Stored data
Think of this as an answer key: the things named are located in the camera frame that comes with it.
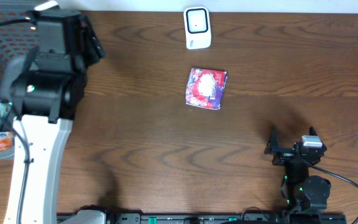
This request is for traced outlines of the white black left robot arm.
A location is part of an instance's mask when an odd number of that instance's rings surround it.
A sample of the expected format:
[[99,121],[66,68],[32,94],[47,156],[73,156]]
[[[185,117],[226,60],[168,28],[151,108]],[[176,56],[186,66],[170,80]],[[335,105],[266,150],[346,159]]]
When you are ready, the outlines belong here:
[[88,17],[47,1],[29,11],[40,42],[9,82],[14,165],[4,221],[56,223],[63,152],[88,67],[104,56]]

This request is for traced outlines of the red purple noodle packet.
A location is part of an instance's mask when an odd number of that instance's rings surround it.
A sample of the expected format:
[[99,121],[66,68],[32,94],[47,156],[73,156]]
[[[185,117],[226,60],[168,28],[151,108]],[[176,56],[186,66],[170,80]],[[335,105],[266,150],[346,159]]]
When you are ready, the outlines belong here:
[[187,105],[219,110],[227,80],[227,72],[192,68],[185,90]]

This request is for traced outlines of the orange tissue box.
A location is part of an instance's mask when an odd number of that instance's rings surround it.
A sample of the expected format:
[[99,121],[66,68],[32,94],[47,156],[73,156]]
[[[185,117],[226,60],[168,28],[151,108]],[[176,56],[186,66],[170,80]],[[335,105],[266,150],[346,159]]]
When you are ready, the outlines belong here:
[[14,145],[13,133],[11,131],[0,132],[0,151],[10,149]]

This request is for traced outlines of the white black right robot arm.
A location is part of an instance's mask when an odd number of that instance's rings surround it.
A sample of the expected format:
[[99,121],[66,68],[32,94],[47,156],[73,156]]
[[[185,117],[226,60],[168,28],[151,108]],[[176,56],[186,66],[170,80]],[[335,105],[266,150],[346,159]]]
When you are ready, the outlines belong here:
[[318,175],[310,175],[309,169],[318,164],[327,147],[316,134],[314,127],[309,134],[289,147],[280,147],[278,134],[272,127],[265,154],[273,156],[272,164],[283,166],[282,195],[294,212],[320,212],[327,209],[331,183]]

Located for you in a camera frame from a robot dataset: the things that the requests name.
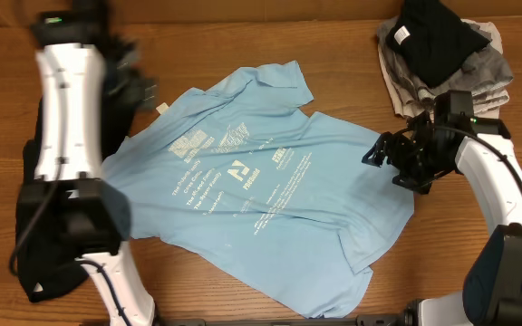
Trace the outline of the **light blue printed t-shirt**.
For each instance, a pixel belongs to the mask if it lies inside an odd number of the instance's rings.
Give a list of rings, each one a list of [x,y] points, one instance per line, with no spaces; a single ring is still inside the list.
[[[375,131],[304,114],[312,98],[297,62],[182,94],[103,161],[132,236],[199,254],[306,318],[349,314],[414,196],[394,168],[363,164]]]

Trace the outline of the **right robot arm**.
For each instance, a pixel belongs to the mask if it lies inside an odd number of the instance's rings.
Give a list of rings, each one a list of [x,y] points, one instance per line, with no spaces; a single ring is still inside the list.
[[[415,300],[394,315],[366,315],[359,325],[522,325],[522,169],[500,119],[477,117],[467,91],[447,91],[434,111],[383,133],[362,163],[398,169],[393,184],[421,195],[456,172],[469,182],[487,222],[489,239],[463,288]]]

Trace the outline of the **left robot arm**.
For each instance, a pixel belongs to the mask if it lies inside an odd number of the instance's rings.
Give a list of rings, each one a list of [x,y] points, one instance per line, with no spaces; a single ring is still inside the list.
[[[111,325],[158,325],[157,304],[134,262],[129,199],[102,164],[154,105],[154,82],[135,65],[133,43],[111,32],[105,1],[75,1],[30,27],[43,96],[24,146],[8,269],[31,302],[92,280]]]

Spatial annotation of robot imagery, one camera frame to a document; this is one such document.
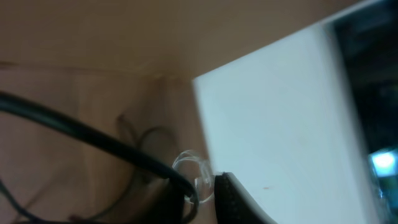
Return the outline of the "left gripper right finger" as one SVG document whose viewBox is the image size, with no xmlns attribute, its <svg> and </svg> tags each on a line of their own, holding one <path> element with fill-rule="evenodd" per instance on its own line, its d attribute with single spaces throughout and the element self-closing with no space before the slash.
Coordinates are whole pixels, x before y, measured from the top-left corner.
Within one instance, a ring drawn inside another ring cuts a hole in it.
<svg viewBox="0 0 398 224">
<path fill-rule="evenodd" d="M 277 224 L 231 172 L 215 176 L 214 196 L 218 224 Z"/>
</svg>

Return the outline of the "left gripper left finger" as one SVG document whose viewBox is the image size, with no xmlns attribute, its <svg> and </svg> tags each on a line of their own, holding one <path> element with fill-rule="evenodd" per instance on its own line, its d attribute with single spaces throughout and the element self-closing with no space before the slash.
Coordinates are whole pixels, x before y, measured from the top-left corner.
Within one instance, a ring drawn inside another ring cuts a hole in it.
<svg viewBox="0 0 398 224">
<path fill-rule="evenodd" d="M 139 224 L 181 224 L 183 220 L 183 191 L 170 180 L 159 182 L 140 208 Z"/>
</svg>

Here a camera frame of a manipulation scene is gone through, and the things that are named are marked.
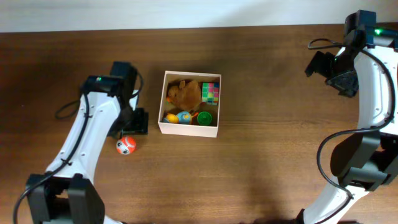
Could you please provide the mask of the red white ball toy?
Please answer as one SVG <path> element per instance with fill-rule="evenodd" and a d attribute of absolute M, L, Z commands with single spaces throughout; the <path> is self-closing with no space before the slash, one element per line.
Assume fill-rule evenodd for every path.
<path fill-rule="evenodd" d="M 123 136 L 116 142 L 116 149 L 122 155 L 128 155 L 136 150 L 136 142 L 131 136 Z"/>

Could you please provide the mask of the orange blue duck toy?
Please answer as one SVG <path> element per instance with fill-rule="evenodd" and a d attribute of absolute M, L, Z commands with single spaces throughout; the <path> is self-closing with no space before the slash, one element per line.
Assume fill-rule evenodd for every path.
<path fill-rule="evenodd" d="M 193 119 L 198 116 L 198 112 L 189 113 L 188 111 L 182 111 L 178 114 L 167 114 L 163 117 L 163 123 L 172 123 L 172 124 L 193 124 Z"/>

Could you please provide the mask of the brown plush chicken toy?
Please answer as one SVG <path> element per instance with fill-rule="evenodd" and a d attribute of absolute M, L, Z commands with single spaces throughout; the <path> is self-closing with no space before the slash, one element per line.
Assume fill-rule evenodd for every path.
<path fill-rule="evenodd" d="M 196 111 L 202 103 L 201 88 L 196 80 L 180 81 L 169 88 L 167 96 L 171 104 L 183 111 Z"/>

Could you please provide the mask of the green lattice ball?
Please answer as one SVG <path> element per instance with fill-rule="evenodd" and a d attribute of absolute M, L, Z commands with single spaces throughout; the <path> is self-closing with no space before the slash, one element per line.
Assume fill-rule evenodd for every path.
<path fill-rule="evenodd" d="M 197 116 L 197 123 L 200 126 L 209 126 L 213 121 L 213 116 L 207 111 L 202 111 Z"/>

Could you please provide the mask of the colourful puzzle cube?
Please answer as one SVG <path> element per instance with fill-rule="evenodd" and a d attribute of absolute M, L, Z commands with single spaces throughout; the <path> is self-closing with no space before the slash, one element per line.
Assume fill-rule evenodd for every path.
<path fill-rule="evenodd" d="M 220 84 L 202 83 L 201 97 L 203 103 L 218 106 L 220 101 Z"/>

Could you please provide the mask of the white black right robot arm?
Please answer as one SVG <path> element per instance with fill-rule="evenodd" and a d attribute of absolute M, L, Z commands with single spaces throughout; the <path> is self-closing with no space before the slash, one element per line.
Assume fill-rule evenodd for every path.
<path fill-rule="evenodd" d="M 315 39 L 305 69 L 348 98 L 359 98 L 356 129 L 335 146 L 331 176 L 295 223 L 340 223 L 361 198 L 397 177 L 397 32 L 376 25 L 376 13 L 359 10 L 345 20 L 344 41 Z"/>

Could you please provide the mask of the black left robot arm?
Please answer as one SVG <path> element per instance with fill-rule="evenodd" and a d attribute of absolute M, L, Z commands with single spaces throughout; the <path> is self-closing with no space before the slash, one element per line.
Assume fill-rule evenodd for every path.
<path fill-rule="evenodd" d="M 138 108 L 129 62 L 114 62 L 109 75 L 89 76 L 80 87 L 73 126 L 44 174 L 29 176 L 21 197 L 34 223 L 114 223 L 94 187 L 94 175 L 108 136 L 147 134 L 149 114 Z"/>

To do
Output every entry above verbatim, but leave out the pictures.

Task result
Think of this as an answer key: the things named are located in the camera frame that comes with it.
This request is for traced outlines of the white black left robot arm.
A location is part of an instance's mask when an odd number of that instance's rings surround it.
A sample of the expected format:
[[99,121],[66,68],[32,94],[47,156],[73,156]]
[[[185,117],[226,60],[168,28],[151,108]],[[176,56],[186,66],[170,80]],[[335,105],[266,150],[346,159]]]
When you are ready, the outlines belong here:
[[88,17],[47,1],[29,11],[40,42],[9,82],[14,165],[4,221],[56,223],[63,152],[88,67],[104,56]]

This request is for traced outlines of the red purple noodle packet.
A location is part of an instance's mask when an odd number of that instance's rings surround it.
A sample of the expected format:
[[99,121],[66,68],[32,94],[47,156],[73,156]]
[[[185,117],[226,60],[168,28],[151,108]],[[176,56],[186,66],[170,80]],[[335,105],[266,150],[346,159]]]
When you are ready, the outlines belong here:
[[187,105],[219,110],[227,80],[227,72],[192,68],[185,90]]

This request is for traced outlines of the orange tissue box.
A location is part of an instance's mask when an odd number of that instance's rings surround it.
A sample of the expected format:
[[99,121],[66,68],[32,94],[47,156],[73,156]]
[[[185,117],[226,60],[168,28],[151,108]],[[176,56],[186,66],[170,80]],[[335,105],[266,150],[346,159]]]
When you are ready, the outlines belong here:
[[14,145],[13,133],[11,131],[0,132],[0,151],[10,149]]

This request is for traced outlines of the white black right robot arm.
A location is part of an instance's mask when an odd number of that instance's rings surround it.
A sample of the expected format:
[[99,121],[66,68],[32,94],[47,156],[73,156]]
[[[185,117],[226,60],[168,28],[151,108]],[[176,56],[186,66],[170,80]],[[335,105],[266,150],[346,159]]]
When you are ready, the outlines belong here:
[[318,175],[310,175],[309,169],[318,164],[327,147],[316,134],[314,127],[309,134],[289,147],[280,147],[278,134],[272,127],[265,154],[273,156],[272,164],[283,166],[282,195],[294,212],[320,212],[327,209],[331,183]]

Located for you in a camera frame from a robot dataset: the things that the requests name.
Trace the outline of the **light blue printed t-shirt**.
For each instance, a pixel belongs to the mask if it lies inside an odd number of the instance's rings.
Give a list of rings, each one a list of [x,y] points, one instance per line, with no spaces; a single ring is still inside the list.
[[[375,131],[304,114],[312,98],[297,62],[182,94],[103,161],[132,236],[199,254],[306,318],[349,314],[414,196],[394,168],[363,164]]]

Trace the outline of the **right robot arm**.
For each instance, a pixel belongs to the mask if it lies inside an odd number of the instance's rings.
Give a list of rings, each one a list of [x,y] points, one instance per line, with no spaces; a single ring is still inside the list.
[[[415,300],[394,315],[366,315],[359,325],[522,325],[522,169],[500,119],[477,117],[467,91],[447,91],[434,111],[383,133],[362,163],[398,169],[393,184],[421,195],[456,172],[469,182],[487,222],[489,239],[463,288]]]

Trace the outline of the **left robot arm**.
For each instance, a pixel belongs to the mask if it lies inside an odd number of the instance's rings.
Give a list of rings, each one a list of [x,y] points, one instance per line, with no spaces; a single ring is still inside the list.
[[[111,325],[158,325],[157,304],[134,262],[129,199],[102,164],[154,105],[154,82],[135,65],[133,43],[111,32],[105,1],[75,1],[30,27],[43,96],[24,146],[8,269],[31,302],[92,280]]]

Spatial annotation of robot imagery, one camera frame to a document; this is one such document.
Return the outline of the "left gripper right finger" as one SVG document whose viewBox is the image size, with no xmlns attribute, its <svg> and </svg> tags each on a line of their own, holding one <path> element with fill-rule="evenodd" per instance on its own line, its d attribute with single spaces throughout and the element self-closing with no space before the slash.
Coordinates are whole pixels, x before y, measured from the top-left corner.
Within one instance, a ring drawn inside another ring cuts a hole in it.
<svg viewBox="0 0 398 224">
<path fill-rule="evenodd" d="M 277 224 L 231 172 L 215 176 L 214 196 L 218 224 Z"/>
</svg>

Return the outline of the "left gripper left finger" as one SVG document whose viewBox is the image size, with no xmlns attribute, its <svg> and </svg> tags each on a line of their own, holding one <path> element with fill-rule="evenodd" per instance on its own line, its d attribute with single spaces throughout and the element self-closing with no space before the slash.
Coordinates are whole pixels, x before y, measured from the top-left corner.
Within one instance, a ring drawn inside another ring cuts a hole in it.
<svg viewBox="0 0 398 224">
<path fill-rule="evenodd" d="M 139 224 L 181 224 L 183 220 L 183 191 L 170 180 L 159 182 L 140 208 Z"/>
</svg>

Here a camera frame of a manipulation scene is gone through, and the things that are named are marked.
Could you please provide the mask of the red white ball toy?
Please answer as one SVG <path> element per instance with fill-rule="evenodd" and a d attribute of absolute M, L, Z commands with single spaces throughout; the <path> is self-closing with no space before the slash, one element per line.
Assume fill-rule evenodd for every path.
<path fill-rule="evenodd" d="M 123 136 L 116 142 L 116 149 L 122 155 L 128 155 L 136 150 L 136 142 L 131 136 Z"/>

Could you please provide the mask of the orange blue duck toy?
Please answer as one SVG <path> element per instance with fill-rule="evenodd" and a d attribute of absolute M, L, Z commands with single spaces throughout; the <path> is self-closing with no space before the slash, one element per line.
Assume fill-rule evenodd for every path.
<path fill-rule="evenodd" d="M 193 119 L 198 116 L 198 112 L 189 113 L 188 111 L 182 111 L 178 114 L 167 114 L 163 117 L 163 123 L 172 123 L 172 124 L 193 124 Z"/>

Could you please provide the mask of the brown plush chicken toy?
Please answer as one SVG <path> element per instance with fill-rule="evenodd" and a d attribute of absolute M, L, Z commands with single spaces throughout; the <path> is self-closing with no space before the slash, one element per line.
Assume fill-rule evenodd for every path.
<path fill-rule="evenodd" d="M 196 111 L 202 103 L 201 88 L 196 80 L 180 81 L 169 88 L 167 96 L 171 104 L 183 111 Z"/>

Could you please provide the mask of the green lattice ball?
Please answer as one SVG <path> element per instance with fill-rule="evenodd" and a d attribute of absolute M, L, Z commands with single spaces throughout; the <path> is self-closing with no space before the slash, one element per line.
Assume fill-rule evenodd for every path.
<path fill-rule="evenodd" d="M 197 116 L 197 123 L 200 126 L 209 126 L 213 121 L 213 116 L 207 111 L 202 111 Z"/>

Could you please provide the mask of the colourful puzzle cube?
Please answer as one SVG <path> element per instance with fill-rule="evenodd" and a d attribute of absolute M, L, Z commands with single spaces throughout; the <path> is self-closing with no space before the slash, one element per line.
Assume fill-rule evenodd for every path.
<path fill-rule="evenodd" d="M 220 84 L 202 83 L 201 97 L 203 103 L 218 106 L 220 101 Z"/>

Could you please provide the mask of the white black right robot arm?
Please answer as one SVG <path> element per instance with fill-rule="evenodd" and a d attribute of absolute M, L, Z commands with single spaces throughout; the <path> is self-closing with no space before the slash, one element per line.
Assume fill-rule evenodd for every path.
<path fill-rule="evenodd" d="M 315 39 L 305 69 L 348 98 L 359 98 L 356 129 L 335 146 L 331 176 L 295 223 L 340 223 L 361 198 L 397 177 L 397 32 L 376 25 L 376 13 L 359 10 L 345 20 L 344 41 Z"/>

Could you please provide the mask of the black left robot arm?
Please answer as one SVG <path> element per instance with fill-rule="evenodd" and a d attribute of absolute M, L, Z commands with single spaces throughout; the <path> is self-closing with no space before the slash, one element per line.
Assume fill-rule evenodd for every path.
<path fill-rule="evenodd" d="M 138 108 L 129 62 L 114 62 L 109 75 L 89 76 L 80 87 L 73 126 L 44 174 L 29 176 L 21 197 L 34 223 L 114 223 L 94 187 L 94 175 L 108 136 L 147 134 L 149 114 Z"/>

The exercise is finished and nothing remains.